The track record of romance-driven modern love echoes God’s word, “The heart is deceitful!” And yet man and womankind continue pursuing romantic sensibilities into marriages which all too frequently end in disillusionment at best, and divorce at worst.

So what’s the answer to the question: Are you in love or just infatuated?

Learning to grow in relational intimacy.

That’s it.

That’s the answer.

If you want to know if your love is true, it has to be based on facts and not feelings, and acquiring these facts requires the transparency, vulnerability and honesty of relational intimacy.

But the truth? Few of us want to be transparent, vulnerable or honest. Not completely anyway.

That’s why it’s easier to relate online where we can better control what people see. That’s why it’s easier to sit around talking about our favorite TV shows or movies, in between sharing our favorite YouTube videos, than it is to share what drama is going on in our own lives.

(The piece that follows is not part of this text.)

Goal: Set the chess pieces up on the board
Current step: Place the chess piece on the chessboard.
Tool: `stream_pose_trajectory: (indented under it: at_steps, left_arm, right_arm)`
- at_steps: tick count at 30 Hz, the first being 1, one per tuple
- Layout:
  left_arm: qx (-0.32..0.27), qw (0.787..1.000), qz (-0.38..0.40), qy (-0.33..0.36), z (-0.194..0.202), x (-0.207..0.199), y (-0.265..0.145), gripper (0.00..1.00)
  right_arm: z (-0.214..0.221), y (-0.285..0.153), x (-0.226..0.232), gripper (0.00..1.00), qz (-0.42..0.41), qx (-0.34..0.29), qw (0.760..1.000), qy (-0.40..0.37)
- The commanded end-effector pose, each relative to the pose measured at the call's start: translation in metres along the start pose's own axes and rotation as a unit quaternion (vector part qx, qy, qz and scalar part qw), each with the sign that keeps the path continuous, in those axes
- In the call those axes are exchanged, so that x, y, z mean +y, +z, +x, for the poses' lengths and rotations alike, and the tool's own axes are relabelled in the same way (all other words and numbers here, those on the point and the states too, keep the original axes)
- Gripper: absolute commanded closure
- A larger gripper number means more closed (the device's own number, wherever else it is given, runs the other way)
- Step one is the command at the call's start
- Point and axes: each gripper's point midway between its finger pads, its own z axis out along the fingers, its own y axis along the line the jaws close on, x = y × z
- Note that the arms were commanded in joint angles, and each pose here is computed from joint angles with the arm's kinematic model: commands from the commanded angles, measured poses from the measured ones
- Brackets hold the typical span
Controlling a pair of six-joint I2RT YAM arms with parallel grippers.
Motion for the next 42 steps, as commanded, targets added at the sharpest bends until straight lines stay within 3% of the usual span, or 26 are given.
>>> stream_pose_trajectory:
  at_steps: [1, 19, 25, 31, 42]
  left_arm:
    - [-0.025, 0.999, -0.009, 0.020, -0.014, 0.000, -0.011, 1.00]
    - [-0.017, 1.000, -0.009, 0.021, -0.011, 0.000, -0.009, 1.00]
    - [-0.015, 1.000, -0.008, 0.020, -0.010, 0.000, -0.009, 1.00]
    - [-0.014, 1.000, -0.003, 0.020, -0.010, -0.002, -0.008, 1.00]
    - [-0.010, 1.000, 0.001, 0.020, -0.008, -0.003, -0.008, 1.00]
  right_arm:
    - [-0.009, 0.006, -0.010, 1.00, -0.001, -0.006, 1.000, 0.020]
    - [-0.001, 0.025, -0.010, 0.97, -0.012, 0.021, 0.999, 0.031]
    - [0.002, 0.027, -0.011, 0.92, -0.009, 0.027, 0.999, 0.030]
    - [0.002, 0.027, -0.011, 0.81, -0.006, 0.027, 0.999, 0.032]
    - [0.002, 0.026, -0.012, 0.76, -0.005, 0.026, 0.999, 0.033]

Do you want to know if you’re in love or just infatuated? Then you want to know facts like these in regards to your love interest:

  • Is this person truly admirable (for their character, not their complexion)?
  • Are they honest?
  • Are they humble?
  • Are they growing and maturing over time?
  • Does this person talk about other people behind their back?
  • How well do they deal with failure (both their own and that of those whom they believe have failed them)?
  • Does this person have standards based on love and not legalism?
  • Do they hold grudges?
  • Does this person have baggage from the past they refuse to deal with (or worse, seem unaware of)?

That’s just a couple of the many facts you want to gather about the person with whom you’re questioning your feelings. If your answers to any of the above questions is not favorable or if you don’t know either way, then you are not in love. You are infatuated.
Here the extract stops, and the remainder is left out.